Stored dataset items
------------------------------------------------------------------------
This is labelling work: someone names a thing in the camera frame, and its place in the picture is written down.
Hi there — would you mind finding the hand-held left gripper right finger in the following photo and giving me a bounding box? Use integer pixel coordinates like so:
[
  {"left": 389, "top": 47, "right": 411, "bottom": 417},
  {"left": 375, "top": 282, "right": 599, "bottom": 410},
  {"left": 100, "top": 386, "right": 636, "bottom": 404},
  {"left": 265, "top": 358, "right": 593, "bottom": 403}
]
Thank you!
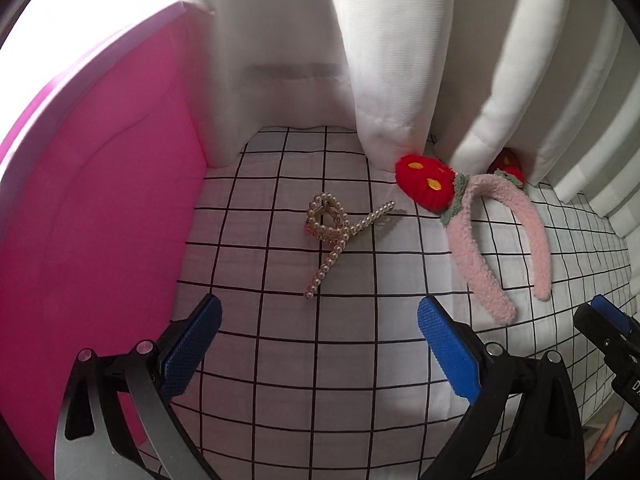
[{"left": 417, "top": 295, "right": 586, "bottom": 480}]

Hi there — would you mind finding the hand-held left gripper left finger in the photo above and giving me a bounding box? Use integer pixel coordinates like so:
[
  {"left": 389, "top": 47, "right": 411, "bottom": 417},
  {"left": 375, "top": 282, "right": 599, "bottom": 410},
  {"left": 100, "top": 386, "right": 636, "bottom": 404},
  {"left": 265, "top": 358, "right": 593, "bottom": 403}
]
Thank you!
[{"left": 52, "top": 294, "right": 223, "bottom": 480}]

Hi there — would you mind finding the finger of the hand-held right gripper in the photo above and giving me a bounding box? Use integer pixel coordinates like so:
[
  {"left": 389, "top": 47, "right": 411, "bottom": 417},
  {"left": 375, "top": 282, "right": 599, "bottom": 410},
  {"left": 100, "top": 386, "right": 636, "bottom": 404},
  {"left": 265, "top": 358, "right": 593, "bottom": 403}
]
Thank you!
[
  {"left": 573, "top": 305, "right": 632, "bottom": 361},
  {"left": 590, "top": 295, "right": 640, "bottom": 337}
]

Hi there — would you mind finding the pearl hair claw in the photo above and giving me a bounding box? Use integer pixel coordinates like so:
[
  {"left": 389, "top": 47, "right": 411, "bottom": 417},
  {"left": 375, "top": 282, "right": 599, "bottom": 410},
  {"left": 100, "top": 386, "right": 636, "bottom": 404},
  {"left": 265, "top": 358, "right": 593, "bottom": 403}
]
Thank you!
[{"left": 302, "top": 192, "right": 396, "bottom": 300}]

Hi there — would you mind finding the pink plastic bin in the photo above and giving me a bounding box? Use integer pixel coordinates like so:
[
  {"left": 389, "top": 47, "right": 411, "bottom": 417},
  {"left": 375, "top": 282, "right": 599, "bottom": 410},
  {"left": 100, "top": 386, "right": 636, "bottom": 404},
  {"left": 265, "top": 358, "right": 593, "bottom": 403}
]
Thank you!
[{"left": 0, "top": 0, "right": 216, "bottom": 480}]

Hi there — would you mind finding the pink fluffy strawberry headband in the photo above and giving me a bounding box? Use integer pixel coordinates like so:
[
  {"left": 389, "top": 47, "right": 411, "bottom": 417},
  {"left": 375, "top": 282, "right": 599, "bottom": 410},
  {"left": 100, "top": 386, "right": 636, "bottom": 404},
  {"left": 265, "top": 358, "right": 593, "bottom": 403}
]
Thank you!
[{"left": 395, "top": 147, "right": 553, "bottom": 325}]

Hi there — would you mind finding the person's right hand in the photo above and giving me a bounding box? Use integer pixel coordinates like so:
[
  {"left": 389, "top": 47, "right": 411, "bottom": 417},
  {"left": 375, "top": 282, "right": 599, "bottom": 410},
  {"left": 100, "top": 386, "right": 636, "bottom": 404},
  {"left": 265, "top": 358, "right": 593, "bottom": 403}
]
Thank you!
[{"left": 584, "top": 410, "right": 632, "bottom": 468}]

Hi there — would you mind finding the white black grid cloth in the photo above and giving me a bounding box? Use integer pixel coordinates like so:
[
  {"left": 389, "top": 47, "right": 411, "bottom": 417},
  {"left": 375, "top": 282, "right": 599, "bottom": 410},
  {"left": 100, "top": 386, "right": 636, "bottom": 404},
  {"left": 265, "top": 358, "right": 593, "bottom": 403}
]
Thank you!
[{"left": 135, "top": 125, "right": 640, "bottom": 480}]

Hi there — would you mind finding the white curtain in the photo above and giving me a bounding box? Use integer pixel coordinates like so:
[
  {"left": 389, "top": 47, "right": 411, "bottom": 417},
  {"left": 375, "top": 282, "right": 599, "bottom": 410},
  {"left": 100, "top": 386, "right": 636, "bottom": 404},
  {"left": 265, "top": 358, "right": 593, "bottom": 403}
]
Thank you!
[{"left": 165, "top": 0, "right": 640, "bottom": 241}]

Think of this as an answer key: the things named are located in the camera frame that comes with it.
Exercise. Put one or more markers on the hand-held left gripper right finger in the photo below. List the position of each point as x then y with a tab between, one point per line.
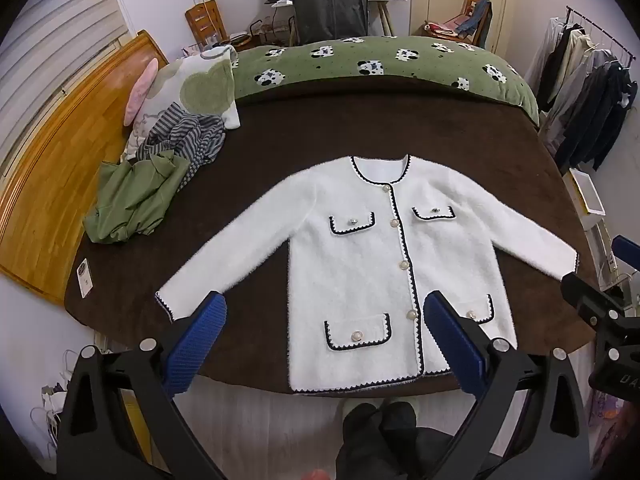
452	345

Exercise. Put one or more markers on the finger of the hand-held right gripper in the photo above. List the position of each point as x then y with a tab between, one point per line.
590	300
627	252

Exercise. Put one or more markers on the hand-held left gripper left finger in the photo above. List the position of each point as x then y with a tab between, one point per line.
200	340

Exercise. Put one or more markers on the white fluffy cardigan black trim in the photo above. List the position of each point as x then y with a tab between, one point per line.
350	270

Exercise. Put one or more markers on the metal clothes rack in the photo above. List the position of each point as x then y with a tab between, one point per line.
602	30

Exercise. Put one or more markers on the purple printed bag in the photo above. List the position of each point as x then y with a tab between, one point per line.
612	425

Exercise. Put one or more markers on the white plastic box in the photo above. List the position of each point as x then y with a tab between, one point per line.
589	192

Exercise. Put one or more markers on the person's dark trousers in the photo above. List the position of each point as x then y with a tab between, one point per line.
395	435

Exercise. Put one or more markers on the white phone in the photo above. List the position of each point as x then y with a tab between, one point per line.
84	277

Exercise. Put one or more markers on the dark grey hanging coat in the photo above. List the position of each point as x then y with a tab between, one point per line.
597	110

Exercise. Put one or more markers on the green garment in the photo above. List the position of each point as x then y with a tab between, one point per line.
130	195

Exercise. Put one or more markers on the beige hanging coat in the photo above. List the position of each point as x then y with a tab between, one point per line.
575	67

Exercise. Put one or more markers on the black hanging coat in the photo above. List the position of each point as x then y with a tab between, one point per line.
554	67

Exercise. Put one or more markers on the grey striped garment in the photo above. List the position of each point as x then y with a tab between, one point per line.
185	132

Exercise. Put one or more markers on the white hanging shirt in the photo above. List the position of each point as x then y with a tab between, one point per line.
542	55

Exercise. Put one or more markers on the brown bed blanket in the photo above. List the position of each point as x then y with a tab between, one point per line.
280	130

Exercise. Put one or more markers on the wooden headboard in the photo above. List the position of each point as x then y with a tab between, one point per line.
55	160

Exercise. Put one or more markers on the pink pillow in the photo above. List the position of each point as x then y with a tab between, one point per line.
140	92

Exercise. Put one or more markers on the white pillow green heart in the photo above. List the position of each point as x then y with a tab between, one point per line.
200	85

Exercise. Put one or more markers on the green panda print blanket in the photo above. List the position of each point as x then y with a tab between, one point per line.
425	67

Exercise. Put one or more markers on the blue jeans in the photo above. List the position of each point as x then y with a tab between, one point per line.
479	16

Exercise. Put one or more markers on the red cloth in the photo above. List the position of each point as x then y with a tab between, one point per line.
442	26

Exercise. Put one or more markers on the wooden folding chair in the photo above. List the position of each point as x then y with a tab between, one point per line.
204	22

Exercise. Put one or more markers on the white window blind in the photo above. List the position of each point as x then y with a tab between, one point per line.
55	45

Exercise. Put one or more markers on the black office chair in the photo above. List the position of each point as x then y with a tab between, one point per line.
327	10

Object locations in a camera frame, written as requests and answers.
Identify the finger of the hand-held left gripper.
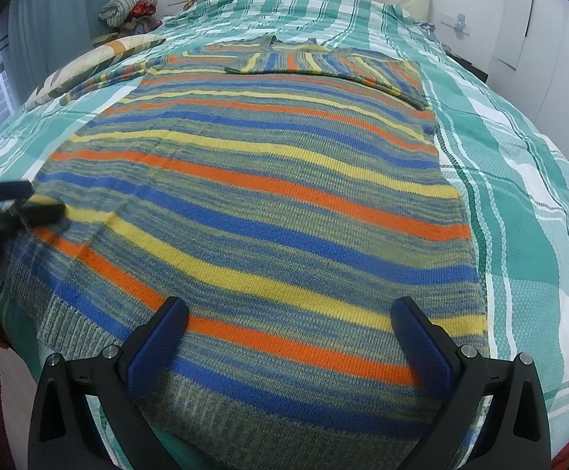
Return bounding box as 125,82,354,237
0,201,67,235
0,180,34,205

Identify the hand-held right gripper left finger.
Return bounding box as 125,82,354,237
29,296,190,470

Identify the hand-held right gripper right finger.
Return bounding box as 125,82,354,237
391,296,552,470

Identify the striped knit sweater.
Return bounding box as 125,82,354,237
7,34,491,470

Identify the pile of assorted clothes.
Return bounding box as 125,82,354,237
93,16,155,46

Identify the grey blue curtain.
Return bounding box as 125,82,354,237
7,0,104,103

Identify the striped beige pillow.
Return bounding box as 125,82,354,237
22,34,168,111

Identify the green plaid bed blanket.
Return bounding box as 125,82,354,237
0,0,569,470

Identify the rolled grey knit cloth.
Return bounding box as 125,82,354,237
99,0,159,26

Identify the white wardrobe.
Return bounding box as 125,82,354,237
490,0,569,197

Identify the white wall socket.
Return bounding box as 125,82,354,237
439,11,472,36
------------------------------------------------------------------------
Description of the task
For the string "written", show each line of the entries above where it occurs.

Solution for this problem
This is labelling work: someone names a thing in the camera frame, and its place in the picture is written down.
Object locations in a camera frame, written as requests and answers.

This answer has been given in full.